Do you, or any adults you know, expect to be addressed as "Mr." or "Mrs." by other adults?

If we talk about personal preferences, I literally don’t expect anyone on the face of the Earth to call me Mr. Dzhugashvili (let’s say that was my surname). As far as I’m concerned, anyone can call me themapleleaf. This includes any child, as I don’t think children owe their elders more respect than their elders owe them.

You can call me Mister, Sir, or Mr. Dzhugashvili if you don’t know I’m called themapleleaf and in some situations when you really don’t know me and it’s customary (you’re a judge and I’m in your courtroom, you write me a formal letter for the first time), but I’d rather you not once we get to making proper introductions.

If we talk about what I simply expect to happen, well, were I back in Canada, I would expect to be called themapleleaf by most people except in the case above, including my boss - and probably to refer to them by their first names too in this day and age. I’ve spent most of my adult life outside Canada, and have had only four office jobs when in Canada, none lasting more than 6 months, and in all but one, I recall addressing everyone and all my superiors by their first names, including the owner of the company at the last job – and he was quite a douchebag by the way. The only exception was I think my highest superior, the head of a Quebec government agency, during a summer job, I recall calling him “Monsieur A.” – but I had extremely little contact with him. I think my colleague, another student, did refer to him by his first name.

I wanted to be a teacher in Canada but failed twice to be accepted to teachers’ college due to high demand (in 2001 and 2002). I had a number of teaching-related experiences where I volunteered in classrooms with kids ranging from 7 to 18. IIRC, the teacher introduced me as “themapleleaf” in most of those classrooms, but in at least one (a mixed Grade 2 / 3 class), the teacher (a competent but strict older lady) introduced me as “Mr. Dzhugashvili”, and that’s how the students called me in each class.

I didn’t think about it much at the time, but were I to be a teacher in North America, I think I would prefer to be addressed as themapleleaf by my students (it wouldn’t be a deal breaker but I would prefer it.) If I requested that, though would it be allowed? Would I have trouble with the school if I did that?

I now live in the Czech Republic, where (as in the Swiss example above), there is still a strong distinction between formal and informal forms of address. In government offices or at the doctor’s, they would never use your first name; this would be considered very bad form (I don’t agree with this, I’m just saying it’s how things are done). Moreover, if you’re not on a first name basis with someone, you always use the “plural you” when addressing a person. That is, you say “vy” to them (as in “vous” in French or “Sie” in German), not “ty”, the singular you. At work, practice varies from workplace to workplace. In more liberal white-collar enterprises (and typically in blue collar jobs) everyone says “ty” to each other across the company hierarchy (it may be even official company policy), but in the average company, there is no policy about it and typically closer colleagues agree on using the singular “ty” while colleagues who don’t know each other well keep using “vy”, (nowadays normally with the first name but there are exceptions) unless the “socially superior” (e.g. significantly older) colleague offers the use of the singular “ty” and it is considered very bad form to offer the use of the singular “you” to your boss, though many bosses will offer it nowadays.

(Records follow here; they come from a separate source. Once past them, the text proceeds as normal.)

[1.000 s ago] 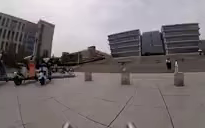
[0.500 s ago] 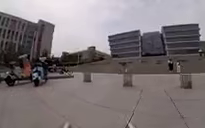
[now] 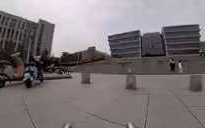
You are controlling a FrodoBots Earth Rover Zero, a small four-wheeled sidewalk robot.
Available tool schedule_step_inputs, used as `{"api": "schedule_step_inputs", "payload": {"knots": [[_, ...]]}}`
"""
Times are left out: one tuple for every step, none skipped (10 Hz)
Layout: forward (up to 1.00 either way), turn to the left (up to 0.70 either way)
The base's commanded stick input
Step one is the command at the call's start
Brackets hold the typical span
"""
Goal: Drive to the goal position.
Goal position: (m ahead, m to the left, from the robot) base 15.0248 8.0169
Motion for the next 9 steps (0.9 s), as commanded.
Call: {"api": "schedule_step_inputs", "payload": {"knots": [[0.85,0.0],[0.85,0.0],[0.85,0.0],[0.85,0.0],[0.85,0.0],[0.85,0.0],[0.85,0.0],[0.85,0.0],[0.85,0.0]]}}
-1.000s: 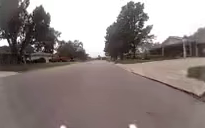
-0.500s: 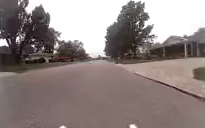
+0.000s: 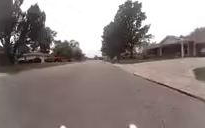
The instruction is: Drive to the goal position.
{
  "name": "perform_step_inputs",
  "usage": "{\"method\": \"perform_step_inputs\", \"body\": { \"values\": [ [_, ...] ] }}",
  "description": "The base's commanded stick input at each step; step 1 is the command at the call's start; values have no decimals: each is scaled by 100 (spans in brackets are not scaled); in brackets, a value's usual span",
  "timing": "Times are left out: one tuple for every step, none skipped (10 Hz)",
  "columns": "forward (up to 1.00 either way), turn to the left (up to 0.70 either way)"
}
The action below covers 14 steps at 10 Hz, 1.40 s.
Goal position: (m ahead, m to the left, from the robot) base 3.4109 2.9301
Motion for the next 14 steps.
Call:
{"method": "perform_step_inputs", "body": {
  "values": [
    [50, 0],
    [50, 0],
    [50, 0],
    [50, 0],
    [50, 0],
    [50, 0],
    [50, 0],
    [50, 0],
    [50, 0],
    [50, 0],
    [50, 0],
    [50, 0],
    [50, 0],
    [50, 0]
  ]
}}
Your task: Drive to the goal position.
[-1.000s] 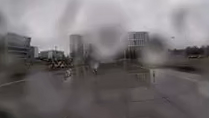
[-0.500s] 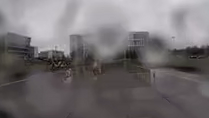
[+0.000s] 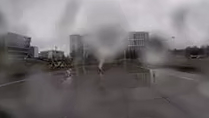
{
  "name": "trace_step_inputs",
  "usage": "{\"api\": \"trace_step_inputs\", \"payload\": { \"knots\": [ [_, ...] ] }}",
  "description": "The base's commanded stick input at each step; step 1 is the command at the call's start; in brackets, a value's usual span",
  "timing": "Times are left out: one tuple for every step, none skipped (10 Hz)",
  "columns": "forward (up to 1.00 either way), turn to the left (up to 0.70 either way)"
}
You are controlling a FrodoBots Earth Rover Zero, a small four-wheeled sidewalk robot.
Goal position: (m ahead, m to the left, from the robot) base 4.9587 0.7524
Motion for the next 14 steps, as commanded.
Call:
{"api": "trace_step_inputs", "payload": {
  "knots": [
    [0.07, 0.0],
    [0.07, 0.0],
    [0.07, 0.0],
    [0.07, 0.0],
    [0.07, 0.0],
    [0.07, 0.0],
    [0.07, 0.0],
    [0.07, 0.0],
    [0.07, 0.0],
    [0.07, 0.0],
    [0.07, 0.0],
    [0.07, 0.0],
    [0.07, 0.0],
    [0.07, 0.0]
  ]
}}
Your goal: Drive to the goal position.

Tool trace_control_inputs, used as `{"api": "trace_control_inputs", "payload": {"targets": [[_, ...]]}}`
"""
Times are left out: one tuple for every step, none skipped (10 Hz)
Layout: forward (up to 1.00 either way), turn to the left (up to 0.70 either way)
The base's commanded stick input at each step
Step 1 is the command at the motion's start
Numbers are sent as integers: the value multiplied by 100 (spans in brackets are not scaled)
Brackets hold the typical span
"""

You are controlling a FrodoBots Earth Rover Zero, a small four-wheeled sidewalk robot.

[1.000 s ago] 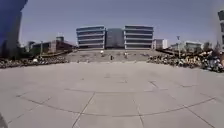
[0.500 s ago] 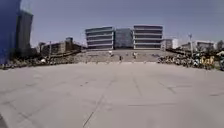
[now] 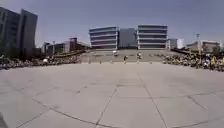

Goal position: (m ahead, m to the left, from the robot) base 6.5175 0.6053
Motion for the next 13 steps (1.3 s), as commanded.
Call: {"api": "trace_control_inputs", "payload": {"targets": [[100, 0], [100, 0], [100, 0], [100, 0], [100, 0], [100, 0], [100, 0], [100, 0], [100, 0], [100, 0], [100, -9], [100, -20], [100, -13]]}}
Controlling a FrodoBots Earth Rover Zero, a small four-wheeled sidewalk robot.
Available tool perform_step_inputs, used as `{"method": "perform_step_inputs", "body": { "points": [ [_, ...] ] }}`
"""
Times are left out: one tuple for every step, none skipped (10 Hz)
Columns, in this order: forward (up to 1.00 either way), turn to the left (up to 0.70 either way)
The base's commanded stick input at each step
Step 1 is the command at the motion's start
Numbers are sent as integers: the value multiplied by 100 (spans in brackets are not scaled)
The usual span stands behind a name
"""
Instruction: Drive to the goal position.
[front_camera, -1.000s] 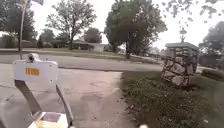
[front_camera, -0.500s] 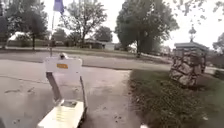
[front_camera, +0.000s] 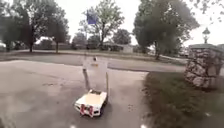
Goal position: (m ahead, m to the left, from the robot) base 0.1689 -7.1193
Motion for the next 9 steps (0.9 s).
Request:
{"method": "perform_step_inputs", "body": {
  "points": [
    [-62, 0],
    [-39, 0],
    [-15, 0],
    [0, 0],
    [11, 5],
    [70, 35],
    [70, 35],
    [70, 35],
    [70, 35]
  ]
}}
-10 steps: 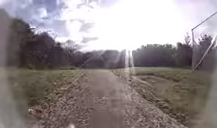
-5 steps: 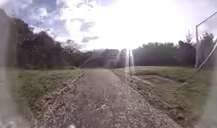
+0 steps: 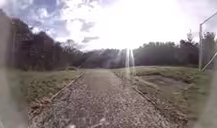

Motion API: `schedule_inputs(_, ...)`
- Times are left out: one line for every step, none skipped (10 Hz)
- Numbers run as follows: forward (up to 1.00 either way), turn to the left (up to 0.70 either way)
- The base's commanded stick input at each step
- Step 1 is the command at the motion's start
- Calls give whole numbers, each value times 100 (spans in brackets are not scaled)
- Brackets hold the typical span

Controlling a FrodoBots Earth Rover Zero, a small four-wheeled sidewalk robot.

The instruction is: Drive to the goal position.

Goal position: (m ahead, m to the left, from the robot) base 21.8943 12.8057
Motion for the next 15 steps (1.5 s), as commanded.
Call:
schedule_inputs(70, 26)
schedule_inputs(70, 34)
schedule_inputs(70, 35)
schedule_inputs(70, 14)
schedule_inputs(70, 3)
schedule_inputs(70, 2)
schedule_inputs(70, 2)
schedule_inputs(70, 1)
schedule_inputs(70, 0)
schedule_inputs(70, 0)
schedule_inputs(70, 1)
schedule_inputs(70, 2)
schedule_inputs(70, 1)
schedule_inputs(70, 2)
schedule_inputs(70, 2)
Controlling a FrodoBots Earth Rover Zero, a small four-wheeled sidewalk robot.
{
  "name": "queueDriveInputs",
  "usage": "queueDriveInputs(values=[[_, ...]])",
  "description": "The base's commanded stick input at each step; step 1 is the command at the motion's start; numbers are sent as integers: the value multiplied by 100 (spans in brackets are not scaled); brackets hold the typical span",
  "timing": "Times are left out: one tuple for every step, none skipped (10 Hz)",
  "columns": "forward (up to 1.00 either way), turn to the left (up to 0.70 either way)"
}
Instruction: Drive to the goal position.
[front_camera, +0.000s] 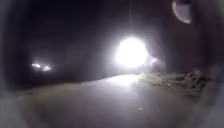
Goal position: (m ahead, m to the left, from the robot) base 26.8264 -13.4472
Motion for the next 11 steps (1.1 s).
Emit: queueDriveInputs(values=[[100, 0], [100, 0], [100, 0], [100, 0], [100, 0], [100, 0], [100, 0], [100, 0], [100, 0], [100, 0], [100, 0]])
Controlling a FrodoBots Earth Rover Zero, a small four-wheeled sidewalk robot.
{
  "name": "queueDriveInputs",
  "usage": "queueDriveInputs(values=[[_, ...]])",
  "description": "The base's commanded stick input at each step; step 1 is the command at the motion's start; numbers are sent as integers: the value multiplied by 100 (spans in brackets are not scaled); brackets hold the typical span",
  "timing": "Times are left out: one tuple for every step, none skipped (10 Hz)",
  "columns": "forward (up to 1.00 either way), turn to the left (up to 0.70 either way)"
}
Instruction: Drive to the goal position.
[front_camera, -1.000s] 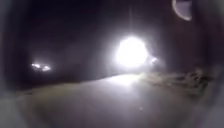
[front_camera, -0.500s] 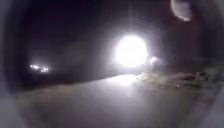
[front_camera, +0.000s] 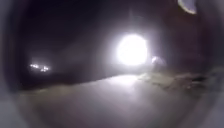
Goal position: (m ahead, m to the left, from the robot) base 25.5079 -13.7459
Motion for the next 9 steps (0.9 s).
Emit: queueDriveInputs(values=[[100, 0], [100, 0], [100, 0], [100, 0], [100, 0], [100, 0], [100, 0], [100, -2], [100, -5]])
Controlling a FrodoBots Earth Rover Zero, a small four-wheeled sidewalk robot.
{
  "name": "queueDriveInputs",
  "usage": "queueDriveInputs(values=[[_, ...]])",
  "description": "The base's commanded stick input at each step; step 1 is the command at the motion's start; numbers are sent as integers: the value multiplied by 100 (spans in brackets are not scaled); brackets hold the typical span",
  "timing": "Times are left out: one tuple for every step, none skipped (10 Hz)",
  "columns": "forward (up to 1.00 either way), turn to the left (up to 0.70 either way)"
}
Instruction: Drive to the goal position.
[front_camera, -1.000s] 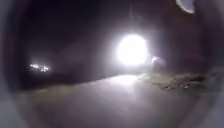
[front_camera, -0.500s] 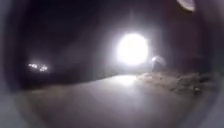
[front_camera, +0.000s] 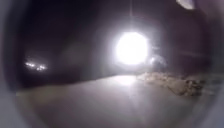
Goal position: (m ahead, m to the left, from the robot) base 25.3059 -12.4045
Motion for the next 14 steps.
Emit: queueDriveInputs(values=[[100, -8], [100, -9], [100, -9], [100, -5], [100, -3], [100, -2], [100, -2], [100, 0], [100, -2], [100, 0], [100, 0], [100, 0], [100, 0], [100, 0]])
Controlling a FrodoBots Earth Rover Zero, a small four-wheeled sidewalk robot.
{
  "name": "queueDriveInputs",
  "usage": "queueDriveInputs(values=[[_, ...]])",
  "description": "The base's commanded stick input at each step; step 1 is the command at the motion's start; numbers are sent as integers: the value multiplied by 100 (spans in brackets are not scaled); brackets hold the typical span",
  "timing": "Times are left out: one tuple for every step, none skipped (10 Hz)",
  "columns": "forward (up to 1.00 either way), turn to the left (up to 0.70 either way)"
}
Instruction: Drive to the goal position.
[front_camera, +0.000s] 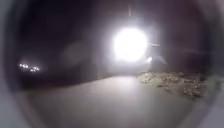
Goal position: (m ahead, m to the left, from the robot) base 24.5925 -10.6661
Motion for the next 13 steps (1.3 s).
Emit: queueDriveInputs(values=[[100, 0], [100, 0], [100, 0], [100, 0], [100, -2], [100, -2], [100, 0], [100, 0], [100, 0], [100, -1], [100, -2], [100, -2], [100, -4]])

Being from a Serbian immigrant family and multilingual, I have been familiar with this singular / plural dichotomy since early childhood. I disapprove of this custom, viz what I wrote below on a diferent thread:

I don’t wish to be addressed by the “plural you” by anyone in any language, but as things stand in the Czech Republic, if you request the use of the singular you in most places (cafes, restaurants, shops, etc.) with certain specific exceptions, people will be consternated, if not insulted. The established custom I am up against is very strong. Interestingly, there are places where this is no longer the case. In Spain, for example, it’s common to be addressed as “tu” instead of the more formal “el” nowadays, and last year I experienced this in person on a vacation to Basque country. Moreover, when me, my American friend, and his Basque friend crossed the border into Bayonne, Southern France, the Basque friend made a point of deliberately addressing the young French waiter with “vous” to show him respect – and the waiter calmly responded “I prefer ‘tu’”. Except in certain kinds of business, this would be unthinkable for a waiter or shop assistant to do in the Czech Republic.

BTW, as an English as a second language teacher in the Czech Republic, I mostly work with adults. On the occasions when I have had a child student, we were always on a first-name basis (as is common among language teachers from the West here, often even if they work in a public school, which I don’t – I cooperate with language schools).